The dawn of the year 2011 is upon us. While it's considered a new year, it seems that the world faces the same dilemmas. War, poverty, hunger, and crime don't take a break from year to year, but we hope against hope that the new year will change at least some of that. While it's S.O.S. (Same Old Shit) for most of the world, it's the dawn of a new age for the "Baby Boomers" in the USA. The first of our generation is marking it's 65th birthday beginning today, and it's predicted that another 10,000 will follow each day thereafter. 65 years of age meant retirement to our parents, and we felt the same would be true for us.
Of course we believed we could change the world when we were growing up. Our dreams were loftier than our parents had. While they merely wanted a job, a home, and family, we yearned for more. We wanted to reach for the stars. No ordinary factory jobs for us; we were going to be astronauts, activists, actors and actresses. We grew up watching television, and saw the wonders of the age unfold before us. Our dreams were bigger, and grander than our parents could ever imagine!
By the 1960's, we believed that we could change the world through peace, love, and understanding. We believed that we could bring the world together as one, and move humanity out of wars, and poverty. Sadly, the dream didn't last nearly long enough.
We watched ourselves become copies of our parents. Our lofty ideals gave way to the reality of a weekly paycheck. Jobs were plentiful back then, and we always had that magic age of 65 to look forward to when we could finally take a well deserved rest. We worked for people from our parents generation, and we were amazed that we began to make more than they did! The sky was the limit, and we were going higher than we ever thought possible! Perhaps we really did change the world!.
As the years went by, two things happened. First, some of our generation chucked the blue collar existence for dreams of the boardroom. They became the CFO's, Wall Street Bankers, and Executive Directors that would shape our future. Secondly, our children entered the workforce. We saw them as lazy and undependable workers, and fretted as to "what kind of parents did these kids have?"
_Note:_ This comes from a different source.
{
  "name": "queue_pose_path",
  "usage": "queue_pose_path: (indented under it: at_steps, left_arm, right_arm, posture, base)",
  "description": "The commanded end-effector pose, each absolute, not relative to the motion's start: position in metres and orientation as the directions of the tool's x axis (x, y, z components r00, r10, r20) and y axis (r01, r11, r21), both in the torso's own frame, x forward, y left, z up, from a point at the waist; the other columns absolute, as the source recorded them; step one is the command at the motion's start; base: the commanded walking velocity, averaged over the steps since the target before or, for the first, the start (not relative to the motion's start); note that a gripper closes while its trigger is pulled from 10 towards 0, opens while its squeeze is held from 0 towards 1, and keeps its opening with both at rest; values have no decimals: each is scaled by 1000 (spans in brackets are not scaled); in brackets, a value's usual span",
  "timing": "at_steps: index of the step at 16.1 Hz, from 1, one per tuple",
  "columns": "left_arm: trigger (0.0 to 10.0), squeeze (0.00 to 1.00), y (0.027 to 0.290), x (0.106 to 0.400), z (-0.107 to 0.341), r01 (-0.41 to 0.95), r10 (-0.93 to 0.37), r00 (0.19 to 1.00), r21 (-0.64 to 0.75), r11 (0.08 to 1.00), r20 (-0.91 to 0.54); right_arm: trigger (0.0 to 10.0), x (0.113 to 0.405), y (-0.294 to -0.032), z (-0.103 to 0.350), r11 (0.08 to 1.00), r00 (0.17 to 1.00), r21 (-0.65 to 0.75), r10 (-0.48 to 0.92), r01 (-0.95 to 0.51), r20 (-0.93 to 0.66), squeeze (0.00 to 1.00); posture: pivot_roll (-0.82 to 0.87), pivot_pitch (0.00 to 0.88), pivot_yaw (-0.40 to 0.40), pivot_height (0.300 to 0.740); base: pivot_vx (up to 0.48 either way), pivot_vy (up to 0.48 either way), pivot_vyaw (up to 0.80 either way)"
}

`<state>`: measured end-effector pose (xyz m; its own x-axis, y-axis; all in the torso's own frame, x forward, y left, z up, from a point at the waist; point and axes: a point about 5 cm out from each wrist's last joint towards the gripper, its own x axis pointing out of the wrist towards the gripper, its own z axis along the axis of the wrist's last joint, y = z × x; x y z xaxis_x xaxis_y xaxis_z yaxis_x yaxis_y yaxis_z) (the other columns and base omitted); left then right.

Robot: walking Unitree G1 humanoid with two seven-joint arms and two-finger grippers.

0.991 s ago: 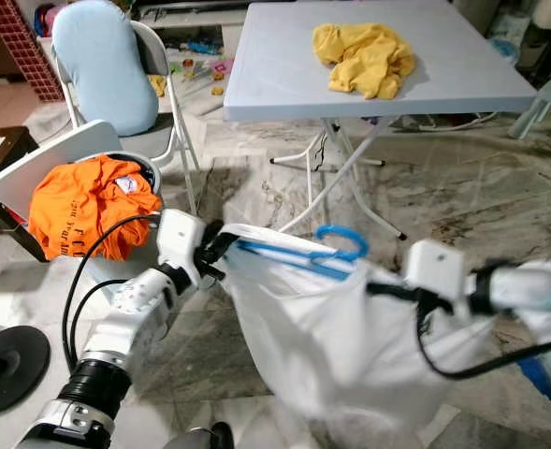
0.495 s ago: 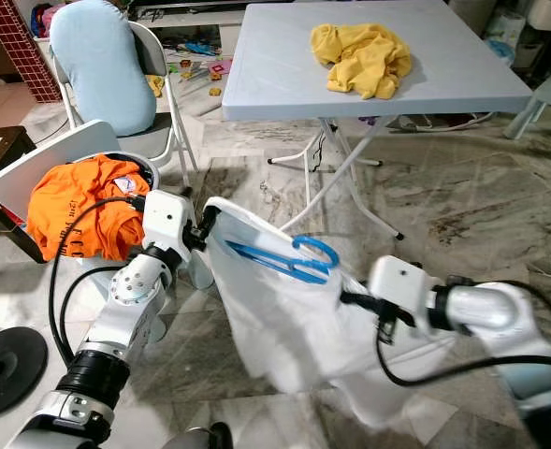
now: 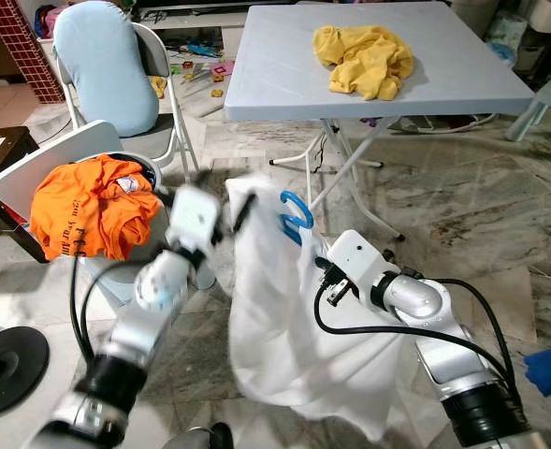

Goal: Hang hanger

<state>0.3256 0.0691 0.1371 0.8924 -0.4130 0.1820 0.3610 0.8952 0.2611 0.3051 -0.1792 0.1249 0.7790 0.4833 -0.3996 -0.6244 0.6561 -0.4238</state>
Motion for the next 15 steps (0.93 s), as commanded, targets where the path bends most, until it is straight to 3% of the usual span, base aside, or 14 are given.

The new "kids" didn't respect us, didn't listen, and thought they were above any manual labor. They were skilled at video games, and not much else. Why couldn't they be more like us??
Meanwhile, our generation's CFO's and executives took over Wall Street and it's banks, and made billions off the economy, and their own generation. Future historians will call them "The Dicks".
Our generation was headed towards the "perfect storm" of the Wall Street Meltdown. We were told to invest in financial instruments to secure our retirement. As we got older, age 65 got closer, and our generation knew they wanted a secure future for ourselves; after all, we earned it!
When the meltdown of 2008 hit, the hopes and dreams of tens of thousands of our generation were destroyed. Retirement would be unfunded, and no one was going to get that money back. It seems that we had a chance for "the good life", but we killed it.
And so, as our generation reaches retirement age, many of us have to keep working to pay for what we have. We have been living on credit for so many years, that we may never get all our debt paid off. Unlike our parents, who left their jobs with no mortgage, no debt, and no worries, we face the same dilemma facing as our working children.
"I owe, I owe, it's off to work I go!" We sure screwed up, didn't we?